What yeast and what mash temp? A higher mash temp (154F or so) and/or a lower attenuating yeast will get you a fuller brew. What were your OG and FG? You could also bump up the black malt and roasted barley. Use a debittered black to avoid the burnt ashy flavor. I don't know how long since you brewed this but I had a stout that tasted watery for the first month or so and then the flavors melded and filled out well.
 
What yeast and what mash temp? A higher mash temp (154F or so) and/or a lower attenuating yeast will get you a fuller brew. What were your OG and FG? You could also bump up the black malt and roasted barley. Use a debittered black to avoid the burnt ashy flavor. I don't know how long since you brewed this but I had a stout that tasted watery for the first month or so and then the flavors melded and filled out well.

Ah, good point. I updated that info above.
 
With the mash temp and FG I would have expected a fuller mouthfeel. Give it some time for the full flavor to develop. Sometimes a weaker flavor translates in one's mind as a thin mouthfeel. If it doesn't improve I'm not sure what the issue was. Maybe water chemistry?
 
I tried to forumlate a porter recipe that would be full in mouthfeel and rich in caramel and chocolate flavor without being too ashy. What I ended up with is a sort of watery, almost dry stout taste. What do you think of my recipe and how can I adjust it to get closer to my original goal?

US-05 yeast
OG 1.062
FG 1.023
App Att 63% (Beersmith expected 74%)
156F mash

% Ingredient SRM
67.8 Crisp Pale Ale malt 3.6
8.0 Weyermann Caramunich I 34
7.1 Weyermann Munich I 7.1
7.1 Crisp Pale Chocolate 225
3.6 Muntons Chocolate 355
2.2 Muntons Black malt 550
1.8 Weyermann Carapils 1.5
1.4 Weyermann Melanoidin 30
0.9 Muntons Roasted Barley 550

Is this what you brewed, or what you plan to brew?

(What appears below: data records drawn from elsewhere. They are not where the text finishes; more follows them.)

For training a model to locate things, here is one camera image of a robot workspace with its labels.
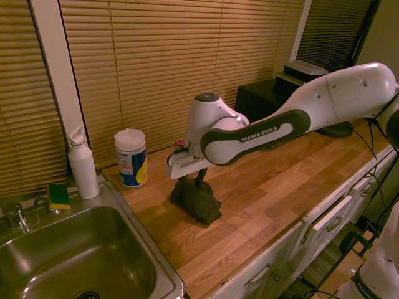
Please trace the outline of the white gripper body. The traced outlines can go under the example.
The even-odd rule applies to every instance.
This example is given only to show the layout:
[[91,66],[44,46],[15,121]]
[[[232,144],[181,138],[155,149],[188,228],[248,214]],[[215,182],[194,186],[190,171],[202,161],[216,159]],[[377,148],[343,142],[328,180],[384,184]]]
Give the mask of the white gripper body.
[[172,153],[166,161],[166,175],[174,180],[207,167],[206,158],[195,158],[186,151]]

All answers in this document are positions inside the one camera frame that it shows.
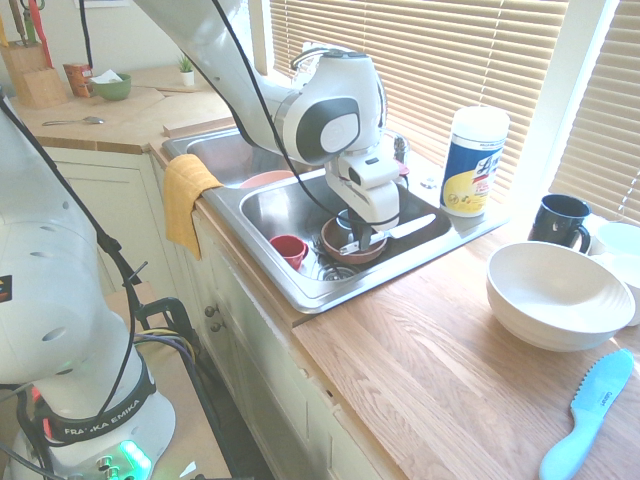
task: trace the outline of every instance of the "blue knife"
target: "blue knife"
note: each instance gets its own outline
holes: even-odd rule
[[[633,354],[627,349],[606,355],[591,367],[571,402],[573,431],[544,456],[540,480],[573,478],[587,458],[607,410],[632,371]]]

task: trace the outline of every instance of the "small plant pot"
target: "small plant pot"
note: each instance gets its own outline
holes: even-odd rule
[[[193,87],[195,84],[194,72],[180,72],[180,76],[185,87]]]

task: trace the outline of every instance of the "disinfecting wipes container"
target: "disinfecting wipes container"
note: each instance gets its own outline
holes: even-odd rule
[[[459,217],[484,212],[509,133],[509,116],[494,107],[464,107],[453,116],[440,207]]]

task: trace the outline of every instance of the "spoon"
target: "spoon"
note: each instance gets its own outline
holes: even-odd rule
[[[104,120],[98,117],[84,117],[82,120],[52,120],[50,122],[44,122],[42,126],[46,127],[48,125],[64,125],[66,123],[92,123],[92,124],[100,124],[104,123]]]

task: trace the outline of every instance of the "potted plant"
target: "potted plant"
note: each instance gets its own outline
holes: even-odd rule
[[[195,83],[194,73],[193,73],[193,65],[191,64],[191,60],[186,55],[182,55],[180,57],[180,61],[178,62],[178,67],[180,68],[180,75],[182,76],[182,83],[185,87],[191,87]]]

It would be easier to understand if you gave actual weights and volume brewed.

1.023 seems high to me and I expect would be sweet. I don't know how you could call it watery.

I don't use any black or roast in a Porter, but love lots of Chocolate, which it seems you have.

Why so many different specialty malts. Anything with a couple of percent will not do much. Just keep it to a few specialty malts.

Maybe you could add a half lb of oats.
 
I tried to forumlate a porter recipe that would be full in mouthfeel and rich in caramel and chocolate flavor without being too ashy. What I ended up with is a sort of watery, almost dry stout taste. What do you think of my recipe and how can I adjust it to get closer to my original goal?

US-05 yeast
OG 1.062
FG 1.023
App Att 63% (Beersmith expected 74%)
156F mash

% Ingredient SRM
67.8 Crisp Pale Ale malt 3.6
8.0 Weyermann Caramunich I 34
7.1 Weyermann Munich I 7.1
7.1 Crisp Pale Chocolate 225
3.6 Muntons Chocolate 355
2.2 Muntons Black malt 550
1.8 Weyermann Carapils 1.5
1.4 Weyermann Melanoidin 30
0.9 Muntons Roasted Barley 550

I would personally drop the last four malts. It seems like you should have enough residual sugars there to give it some body. I would guess water chemistry is playing a role in the watery mouth-feel, but how much did you carbonate to in terms of volumes of co2? If you over-carbonated for this style it could possibly lead to the roasty/bitterness coming out more, and also a perception of less body.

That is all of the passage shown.